Records for the exercise Start Marker

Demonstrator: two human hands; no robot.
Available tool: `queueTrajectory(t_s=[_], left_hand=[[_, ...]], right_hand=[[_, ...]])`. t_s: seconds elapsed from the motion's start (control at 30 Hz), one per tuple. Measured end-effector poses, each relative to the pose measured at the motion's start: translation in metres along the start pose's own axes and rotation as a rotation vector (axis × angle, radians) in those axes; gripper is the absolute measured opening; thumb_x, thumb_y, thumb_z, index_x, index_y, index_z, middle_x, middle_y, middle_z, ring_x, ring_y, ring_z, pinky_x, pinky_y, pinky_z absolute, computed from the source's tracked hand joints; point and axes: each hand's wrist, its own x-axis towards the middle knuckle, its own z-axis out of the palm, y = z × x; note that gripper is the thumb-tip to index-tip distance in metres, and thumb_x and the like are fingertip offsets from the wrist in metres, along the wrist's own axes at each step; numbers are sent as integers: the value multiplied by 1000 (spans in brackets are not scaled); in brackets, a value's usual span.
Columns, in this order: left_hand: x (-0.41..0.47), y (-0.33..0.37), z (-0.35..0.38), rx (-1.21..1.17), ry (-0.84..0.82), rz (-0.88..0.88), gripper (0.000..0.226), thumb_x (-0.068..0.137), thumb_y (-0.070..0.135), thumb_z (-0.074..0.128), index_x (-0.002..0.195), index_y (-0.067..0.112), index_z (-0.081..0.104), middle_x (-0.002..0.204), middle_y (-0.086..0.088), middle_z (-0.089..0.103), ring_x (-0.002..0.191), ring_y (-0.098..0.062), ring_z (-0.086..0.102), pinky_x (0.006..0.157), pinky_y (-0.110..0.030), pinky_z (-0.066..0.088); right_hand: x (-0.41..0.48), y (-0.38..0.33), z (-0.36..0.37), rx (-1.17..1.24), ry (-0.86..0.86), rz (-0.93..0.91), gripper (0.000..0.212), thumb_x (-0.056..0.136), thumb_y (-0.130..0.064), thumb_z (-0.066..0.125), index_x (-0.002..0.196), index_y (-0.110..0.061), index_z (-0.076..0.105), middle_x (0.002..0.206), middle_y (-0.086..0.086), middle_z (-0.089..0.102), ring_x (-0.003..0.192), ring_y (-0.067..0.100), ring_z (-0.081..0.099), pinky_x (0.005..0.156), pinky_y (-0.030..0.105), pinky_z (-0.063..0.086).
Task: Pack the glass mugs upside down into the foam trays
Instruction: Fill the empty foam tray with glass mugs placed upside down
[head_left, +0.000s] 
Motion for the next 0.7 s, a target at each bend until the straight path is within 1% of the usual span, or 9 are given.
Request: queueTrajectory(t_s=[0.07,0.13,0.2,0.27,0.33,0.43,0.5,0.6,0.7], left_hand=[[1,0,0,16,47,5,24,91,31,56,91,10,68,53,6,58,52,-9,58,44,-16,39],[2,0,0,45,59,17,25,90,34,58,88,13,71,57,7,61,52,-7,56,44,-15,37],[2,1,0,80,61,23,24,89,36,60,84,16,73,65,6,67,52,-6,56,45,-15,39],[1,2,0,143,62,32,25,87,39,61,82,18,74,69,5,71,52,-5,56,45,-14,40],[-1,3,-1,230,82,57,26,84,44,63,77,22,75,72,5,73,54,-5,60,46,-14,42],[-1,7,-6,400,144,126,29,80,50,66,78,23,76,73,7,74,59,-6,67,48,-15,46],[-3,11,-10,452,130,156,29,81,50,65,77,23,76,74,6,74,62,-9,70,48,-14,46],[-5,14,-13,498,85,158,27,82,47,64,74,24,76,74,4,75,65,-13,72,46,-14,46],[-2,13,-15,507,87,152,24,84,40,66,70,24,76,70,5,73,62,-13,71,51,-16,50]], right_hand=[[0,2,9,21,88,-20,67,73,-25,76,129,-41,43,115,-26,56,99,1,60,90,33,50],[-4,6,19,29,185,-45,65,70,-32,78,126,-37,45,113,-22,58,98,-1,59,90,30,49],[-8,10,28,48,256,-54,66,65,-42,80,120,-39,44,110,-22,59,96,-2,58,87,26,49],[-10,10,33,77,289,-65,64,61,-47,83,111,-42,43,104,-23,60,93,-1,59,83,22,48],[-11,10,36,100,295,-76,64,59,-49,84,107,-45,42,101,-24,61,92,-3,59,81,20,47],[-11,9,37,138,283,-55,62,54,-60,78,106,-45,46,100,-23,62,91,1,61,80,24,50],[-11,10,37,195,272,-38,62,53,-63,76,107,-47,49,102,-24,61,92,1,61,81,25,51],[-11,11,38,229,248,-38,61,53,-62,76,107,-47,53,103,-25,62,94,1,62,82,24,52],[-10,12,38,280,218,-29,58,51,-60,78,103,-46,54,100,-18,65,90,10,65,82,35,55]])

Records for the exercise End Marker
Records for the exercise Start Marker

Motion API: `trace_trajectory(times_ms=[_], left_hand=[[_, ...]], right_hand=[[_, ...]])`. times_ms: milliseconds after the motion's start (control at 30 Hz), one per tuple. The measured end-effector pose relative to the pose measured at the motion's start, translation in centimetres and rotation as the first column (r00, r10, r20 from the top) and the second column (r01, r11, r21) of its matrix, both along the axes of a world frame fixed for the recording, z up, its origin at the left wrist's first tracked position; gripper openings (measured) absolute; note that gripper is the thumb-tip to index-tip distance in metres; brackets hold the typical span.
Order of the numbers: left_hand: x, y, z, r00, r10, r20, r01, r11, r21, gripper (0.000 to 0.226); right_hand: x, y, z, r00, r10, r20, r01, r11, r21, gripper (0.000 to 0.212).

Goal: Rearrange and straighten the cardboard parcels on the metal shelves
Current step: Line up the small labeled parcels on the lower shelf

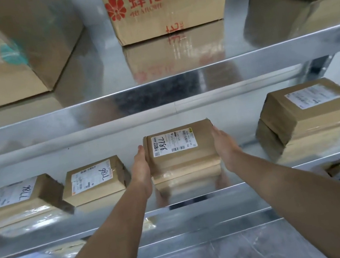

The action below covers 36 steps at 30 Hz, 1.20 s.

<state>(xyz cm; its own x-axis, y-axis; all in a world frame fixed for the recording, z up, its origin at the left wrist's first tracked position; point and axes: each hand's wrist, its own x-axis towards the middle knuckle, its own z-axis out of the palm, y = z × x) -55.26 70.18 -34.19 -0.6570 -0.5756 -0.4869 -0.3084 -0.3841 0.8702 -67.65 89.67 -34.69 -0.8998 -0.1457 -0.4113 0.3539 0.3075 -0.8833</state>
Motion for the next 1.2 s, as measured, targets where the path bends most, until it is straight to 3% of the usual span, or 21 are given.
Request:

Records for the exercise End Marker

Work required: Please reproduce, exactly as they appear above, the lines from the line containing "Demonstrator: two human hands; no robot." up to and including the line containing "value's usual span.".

Solution for this exercise:
Demonstrator: two human hands; no robot.
Available tool: `queueTrajectory(t_s=[_], left_hand=[[_, ...]], right_hand=[[_, ...]])`. t_s: seconds elapsed from the motion's start (control at 30 Hz), one per tuple. Measured end-effector poses, each relative to the pose measured at the motion's start: translation in metres along the start pose's own axes and rotation as a rotation vector (axis × angle, radians) in those axes; gripper is the absolute measured opening; thumb_x, thumb_y, thumb_z, index_x, index_y, index_z, middle_x, middle_y, middle_z, ring_x, ring_y, ring_z, pinky_x, pinky_y, pinky_z absolute, computed from the source's tracked hand joints; point and axes: each hand's wrist, its own x-axis towards the middle knuckle, its own z-axis out of the palm, y = z × x; note that gripper is the thumb-tip to index-tip distance in metres, and thumb_x and the like are fingertip offsets from the wrist in metres, along the wrist's own axes at each step; numbers are sent as integers: the value multiplied by 1000 (spans in brackets are not scaled); in brackets, a value's usual span.

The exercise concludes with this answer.